Claims
- 1. A method for automated generation of an abbreviated instruction set comprising the steps of:
generating a compiled and optimized code segment, and dynamic execution profile information for an application; providing the original instruction set, the compiled and optimized code segment, a set of application specific requirements, and the dynamic execution profile information as inputs to an analysis and abbreviation tool; automatically producing an application specific high density representation of the original instructions used in the code segment and a decoding table utilizing the analysis and abbreviation tool.
- 2. The method of claim 1 further comprising the step of:
decoding the application specific high density representation of the original instructions in a digital signal processor system utilizing the decoding table and an instruction decoder.
- 3. The method of claim 1 wherein said step of automatically producing further comprises the step of:
partitioning an original code segment consisting of instructions from the original instruction set into groups of instructions based on a selected strategy defining the group where each group has one or more patterns of bits that do not change and patterns of bits that do change associated with it.
- 4. The method of claim 3 wherein said step of partitioning further comprises the step of:
defining each pattern in each group of instructions by at least two bit vectors, a mix mask and a bit group.
- 5. The method of claim 3 wherein said selected strategy defining the group comprises all instructions having the same operation code.

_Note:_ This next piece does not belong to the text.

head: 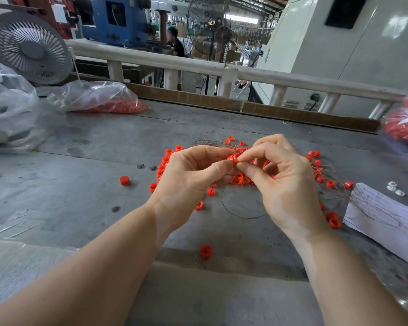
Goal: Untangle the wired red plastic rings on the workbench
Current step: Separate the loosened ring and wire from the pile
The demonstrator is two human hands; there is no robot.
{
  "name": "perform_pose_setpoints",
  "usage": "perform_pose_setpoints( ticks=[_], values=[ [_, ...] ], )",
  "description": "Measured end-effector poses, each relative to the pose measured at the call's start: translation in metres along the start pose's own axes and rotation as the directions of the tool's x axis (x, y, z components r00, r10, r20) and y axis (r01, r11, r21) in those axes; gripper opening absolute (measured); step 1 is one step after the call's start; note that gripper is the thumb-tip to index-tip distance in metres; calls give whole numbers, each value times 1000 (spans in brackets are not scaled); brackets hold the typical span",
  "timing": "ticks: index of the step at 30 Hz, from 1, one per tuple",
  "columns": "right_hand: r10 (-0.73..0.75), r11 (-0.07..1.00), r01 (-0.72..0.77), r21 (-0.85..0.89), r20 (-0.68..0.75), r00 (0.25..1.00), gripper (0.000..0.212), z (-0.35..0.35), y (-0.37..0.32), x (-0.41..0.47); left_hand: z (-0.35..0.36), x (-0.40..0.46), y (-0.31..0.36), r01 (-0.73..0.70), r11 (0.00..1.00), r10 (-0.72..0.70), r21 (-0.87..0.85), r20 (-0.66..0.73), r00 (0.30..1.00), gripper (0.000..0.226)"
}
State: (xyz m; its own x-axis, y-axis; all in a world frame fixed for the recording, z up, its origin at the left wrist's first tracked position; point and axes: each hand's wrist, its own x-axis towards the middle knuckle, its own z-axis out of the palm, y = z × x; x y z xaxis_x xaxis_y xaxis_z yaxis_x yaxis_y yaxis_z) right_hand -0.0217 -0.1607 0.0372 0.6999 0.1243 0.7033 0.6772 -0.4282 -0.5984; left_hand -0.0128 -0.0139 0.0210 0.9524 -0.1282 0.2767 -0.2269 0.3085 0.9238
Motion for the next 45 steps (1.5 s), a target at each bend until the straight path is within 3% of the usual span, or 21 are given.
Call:
perform_pose_setpoints(
  ticks=[6,13,32,45],
  values=[
    [44,995,-46,94,22,999,27,-1,2,2,1,-1,3,-15,1000,15,22,5,1000,22],
    [41,990,-48,130,50,998,26,-2,2,2,1,-2,2,-42,999,42,33,12,999,13],
    [67,994,-68,87,20,998,22,1,-1,0,3,-2,3,48,987,-45,-154,28,999,14],
    [37,999,-37,-9,10,999,16,0,-2,-2,3,-2,1,82,984,-81,-159,16,997,13]
  ],
)
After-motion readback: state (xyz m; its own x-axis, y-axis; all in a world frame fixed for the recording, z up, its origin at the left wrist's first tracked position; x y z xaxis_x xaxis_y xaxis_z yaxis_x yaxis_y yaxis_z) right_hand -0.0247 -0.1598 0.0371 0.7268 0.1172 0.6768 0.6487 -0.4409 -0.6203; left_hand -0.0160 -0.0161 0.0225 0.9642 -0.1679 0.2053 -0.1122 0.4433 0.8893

- 6. The method of claim 3 wherein said selected strategy defining the group comprises all instructions which execute on the same functional execution unit.
- 7. The method of claim 6 wherein the functional execution units comprise a store unit, a load unit, an arithmetic logic unit (ALU), a multiply accumulate unit (MAU), an a data select unit (DSU).
- 8. The method of claim 3 wherein said selected strategy defining the group comprises all instructions having a defined common characteristic.
- 9. The method of claim 8 wherein the definite common characteristic is frequency of instruction usage in the code segment.
- 10. The method of claim 3 wherein said selected strategy defining the group comprises a combination of other group selection strategies.
- 11. The method of claim 3 wherein the step of partitioning further comprises the step of selecting the best strategy defining the group.
- 12. The method of claim 3 wherein the step of partitioning further comprises the steps of:
defining a sequential number for each group specifying where that group is among other groups; and defining a static frequency of a particular instruction in the application under consideration.
- 13. The method of claim 1 wherein said decoding table comprises a translation table storing bit patterns in an x/y dictionary.
- 14. The method of claim 13 further comprising the step of loading the translation table into a translation memory.
- 15. The method of claim 14 further comprising the steps of:
replacing each instruction of the original instruction set used in the code segment with an abbreviated instruction containing a pair of indices that provide addressing information for accessing the translation memory.
- 16. A sequential implementation shuffler comprising:
a register for holding an original uncompressed instruction; a mix mask register; an x bit group register; a y bit group register; and a multiplexer, wherein the multiplexer passes one bit from the x bit group register to said register for holding if the current most significant bit of the mix mask register is equal to one, and one bit from the y bit group register otherwise, and at the end of the cycle, all registers are shifted left by one and the process is repeated.
- 17. A parallel implementation shuffler comprising:
a register for holding an original uncompressed instruction; a mix mask register; an x bit group register; a y bit group register; a plurality of parallel connected multiplexers; and a priority decoder for controlling the plurality of parallel connected multiplexers.
- 18. A parallel implementation shuffler comprising:
a multiplexer tree logic; and a priority decoder.
- 19. Apparatus for automated generation of an abbreviated instruction set comprising:
means for generating a compiled and optimized code segment, and dynamic execution profile information for an application; means for providing the original instruction set, the compiled and optimized code segment, a set of application specific requirements, and the dynamic execution profile information as inputs to an analysis and abbreviation tool; and means for automatically producing an application specific high density representation of the original instructions used in the code segment and a decoding table utilizing the analysis and abbreviation tool.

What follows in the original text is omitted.